そうして次のレースがスタートした。今回は冬梨が好調なスタートを切る。
「…このまま1位を維持する」
「まだまだ勝負はこれからよ!」
2人とも最初のアイテムを取った。冬梨はオッサン3人。先輩は洗剤を引き当てる。
「なんで順位が低いのにまともなアイテムが出ないのよ~」
「…美春の運尽きたり」
そのままレースは進み、いよいよ最終周に差し掛かる。先輩はその後なんとか2位にはなったものの、まともなアイテムを引けずに冬梨を追い抜けないでいた。
「…また冬梨が1位」
「勝負は最後まで諦めないわ! 何が起こっても不思議じゃないのがメリオカートよ!」
冬梨がゴールしようとした直前、別のプレイヤーが「札束の雨」を使い冬梨のキャラクターがその場に制止する。
「…あっ!」
「チャンスよ!」
たまたま「札束の雨」に巻き込まれなかった先輩のプレイキャラが冬梨を追い抜いて見事1位を取った。

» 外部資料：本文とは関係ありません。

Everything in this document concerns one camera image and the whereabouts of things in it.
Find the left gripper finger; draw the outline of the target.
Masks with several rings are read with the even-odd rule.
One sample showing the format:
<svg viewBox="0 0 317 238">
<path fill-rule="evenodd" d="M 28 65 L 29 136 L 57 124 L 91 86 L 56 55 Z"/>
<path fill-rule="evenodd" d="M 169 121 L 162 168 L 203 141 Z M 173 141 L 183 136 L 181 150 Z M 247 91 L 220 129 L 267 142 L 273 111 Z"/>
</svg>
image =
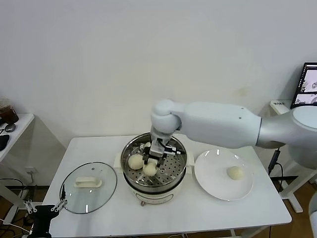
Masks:
<svg viewBox="0 0 317 238">
<path fill-rule="evenodd" d="M 62 208 L 64 208 L 64 206 L 68 203 L 67 199 L 66 199 L 66 192 L 65 192 L 65 185 L 63 184 L 61 187 L 61 195 L 60 195 L 60 202 L 55 205 L 51 211 L 52 212 L 59 212 L 62 210 Z"/>
<path fill-rule="evenodd" d="M 33 204 L 32 200 L 24 200 L 24 205 L 29 214 L 37 212 L 37 208 Z"/>
</svg>

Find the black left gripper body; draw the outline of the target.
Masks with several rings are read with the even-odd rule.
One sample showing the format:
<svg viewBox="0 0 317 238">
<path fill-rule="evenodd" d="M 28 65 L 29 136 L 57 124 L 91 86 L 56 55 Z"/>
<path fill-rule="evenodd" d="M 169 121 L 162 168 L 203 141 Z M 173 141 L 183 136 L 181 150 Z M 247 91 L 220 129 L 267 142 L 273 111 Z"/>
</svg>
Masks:
<svg viewBox="0 0 317 238">
<path fill-rule="evenodd" d="M 54 205 L 38 205 L 33 212 L 33 237 L 34 238 L 51 238 L 50 224 L 51 220 L 56 217 Z"/>
</svg>

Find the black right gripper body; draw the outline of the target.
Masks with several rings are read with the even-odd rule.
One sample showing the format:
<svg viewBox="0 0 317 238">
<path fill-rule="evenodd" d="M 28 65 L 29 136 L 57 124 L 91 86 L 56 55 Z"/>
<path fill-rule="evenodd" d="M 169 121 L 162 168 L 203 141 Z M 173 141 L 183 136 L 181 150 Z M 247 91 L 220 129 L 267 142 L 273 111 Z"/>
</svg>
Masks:
<svg viewBox="0 0 317 238">
<path fill-rule="evenodd" d="M 152 159 L 159 160 L 165 153 L 167 139 L 151 139 L 151 146 L 149 150 L 149 157 Z"/>
</svg>

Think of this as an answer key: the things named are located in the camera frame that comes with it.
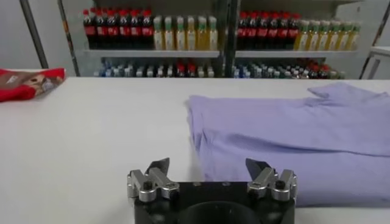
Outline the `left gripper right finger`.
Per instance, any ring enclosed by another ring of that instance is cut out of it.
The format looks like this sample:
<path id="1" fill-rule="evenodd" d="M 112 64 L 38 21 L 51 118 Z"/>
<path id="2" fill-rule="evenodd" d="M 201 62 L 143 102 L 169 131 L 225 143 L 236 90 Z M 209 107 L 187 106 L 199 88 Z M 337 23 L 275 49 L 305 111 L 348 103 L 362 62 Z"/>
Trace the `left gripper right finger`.
<path id="1" fill-rule="evenodd" d="M 271 197 L 276 201 L 290 201 L 297 198 L 297 176 L 289 169 L 281 174 L 267 162 L 246 159 L 246 167 L 252 181 L 247 183 L 247 193 L 250 198 L 259 200 Z"/>

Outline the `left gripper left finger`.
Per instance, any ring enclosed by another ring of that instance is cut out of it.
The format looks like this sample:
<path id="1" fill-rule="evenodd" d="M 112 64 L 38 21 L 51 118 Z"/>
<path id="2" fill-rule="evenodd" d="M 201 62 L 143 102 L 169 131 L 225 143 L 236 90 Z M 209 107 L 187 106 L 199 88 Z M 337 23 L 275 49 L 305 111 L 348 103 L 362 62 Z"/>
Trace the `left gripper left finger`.
<path id="1" fill-rule="evenodd" d="M 170 158 L 150 163 L 145 173 L 131 170 L 127 175 L 127 197 L 139 199 L 143 203 L 151 203 L 158 196 L 174 201 L 179 197 L 180 184 L 168 178 Z"/>

「フッフーン♪ 今回はあたしの勝ちね! 何を貰おうかしら?」
先輩は俺の方をニコニコと見て来る。えっ、なんで俺の方を見てるんだこの人? もしかして賞品って俺の事なの?
「決めたわ! 兼続の頭の上を貰いまーす♪」
あろうことか彼女はそう言って俺の頭の上に胸を乗せて来た。ええっ…ちょ、それはどうなんですか先輩…。柔らかくて重量のある物が俺の頭の上に「タプン」と乗る。

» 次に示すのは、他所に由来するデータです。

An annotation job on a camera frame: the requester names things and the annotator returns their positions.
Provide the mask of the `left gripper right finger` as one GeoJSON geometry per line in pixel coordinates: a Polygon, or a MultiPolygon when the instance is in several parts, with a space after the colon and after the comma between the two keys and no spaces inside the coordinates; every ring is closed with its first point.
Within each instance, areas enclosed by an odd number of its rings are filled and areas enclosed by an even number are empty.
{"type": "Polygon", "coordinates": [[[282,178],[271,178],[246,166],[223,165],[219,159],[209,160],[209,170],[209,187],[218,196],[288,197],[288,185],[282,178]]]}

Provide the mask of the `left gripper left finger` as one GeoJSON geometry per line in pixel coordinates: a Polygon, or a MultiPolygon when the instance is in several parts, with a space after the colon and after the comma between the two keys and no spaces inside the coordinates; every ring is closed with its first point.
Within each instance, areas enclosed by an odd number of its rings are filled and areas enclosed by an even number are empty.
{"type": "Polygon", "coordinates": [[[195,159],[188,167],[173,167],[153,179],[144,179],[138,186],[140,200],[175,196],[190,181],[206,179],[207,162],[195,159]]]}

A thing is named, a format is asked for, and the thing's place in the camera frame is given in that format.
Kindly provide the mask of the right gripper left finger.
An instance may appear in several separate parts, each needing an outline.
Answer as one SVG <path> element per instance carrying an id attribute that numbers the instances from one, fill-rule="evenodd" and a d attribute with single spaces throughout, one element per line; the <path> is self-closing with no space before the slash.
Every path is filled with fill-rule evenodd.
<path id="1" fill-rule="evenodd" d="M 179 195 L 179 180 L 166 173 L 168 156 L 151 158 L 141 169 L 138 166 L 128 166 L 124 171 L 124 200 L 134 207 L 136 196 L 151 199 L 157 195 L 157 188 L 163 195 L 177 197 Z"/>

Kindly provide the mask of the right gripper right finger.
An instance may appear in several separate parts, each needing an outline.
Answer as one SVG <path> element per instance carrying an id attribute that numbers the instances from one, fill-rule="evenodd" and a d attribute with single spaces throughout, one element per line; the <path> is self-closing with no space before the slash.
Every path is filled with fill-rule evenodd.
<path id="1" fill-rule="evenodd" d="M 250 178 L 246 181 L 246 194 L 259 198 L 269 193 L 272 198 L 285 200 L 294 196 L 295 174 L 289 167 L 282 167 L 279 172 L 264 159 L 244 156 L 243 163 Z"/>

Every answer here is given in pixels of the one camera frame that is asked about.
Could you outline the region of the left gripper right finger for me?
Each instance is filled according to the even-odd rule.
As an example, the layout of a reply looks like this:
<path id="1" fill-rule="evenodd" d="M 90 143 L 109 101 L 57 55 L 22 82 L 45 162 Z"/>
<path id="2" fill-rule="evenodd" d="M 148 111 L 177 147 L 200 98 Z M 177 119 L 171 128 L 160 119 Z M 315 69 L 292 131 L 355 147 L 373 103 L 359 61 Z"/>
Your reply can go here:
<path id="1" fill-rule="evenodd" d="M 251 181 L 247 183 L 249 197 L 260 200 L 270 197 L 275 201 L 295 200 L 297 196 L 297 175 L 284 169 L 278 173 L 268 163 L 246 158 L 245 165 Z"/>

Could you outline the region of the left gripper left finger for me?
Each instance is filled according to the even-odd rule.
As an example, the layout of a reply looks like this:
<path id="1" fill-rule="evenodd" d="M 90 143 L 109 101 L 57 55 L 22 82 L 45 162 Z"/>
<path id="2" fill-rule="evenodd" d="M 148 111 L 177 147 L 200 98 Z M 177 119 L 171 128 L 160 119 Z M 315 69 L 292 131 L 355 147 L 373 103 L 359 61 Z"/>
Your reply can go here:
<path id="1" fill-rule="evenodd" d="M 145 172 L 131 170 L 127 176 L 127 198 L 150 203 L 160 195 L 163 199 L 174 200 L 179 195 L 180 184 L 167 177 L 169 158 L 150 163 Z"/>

「兼続は知らないでしょうけど、これ結構重いのよ? はぁ~、ラクチンだわ~」
いやぁ…重いのは頭の上に乗っている物の重量で分かりますけど、異性の頭の上に胸を置くのは流石にどうかと思いますよ…。ある意味役得と言えば役得なんだけど…。
「これは冬梨にはマネできないわよねぇ」
今度は美春先輩が勝ち誇った顔で冬梨を見下ろす。
「…ムカッ、大きい胸は下品なだけ。兼続も重いって言ってる。美春は今すぐその下品な物を兼続の頭から除けた方がいい」
「じゃあ次のゲームで勝った方が決めましょ。あたしが勝ったら冬梨は兼続の膝から退くこと、あたしが負けたら兼続の頭の上から退いてあげる」
「…望むところ!」
えぇ…俺の意思は? あっ、はい。関係無いですか、そうですか。
その後、俺は2人の気が済むまで賞品として扱われた。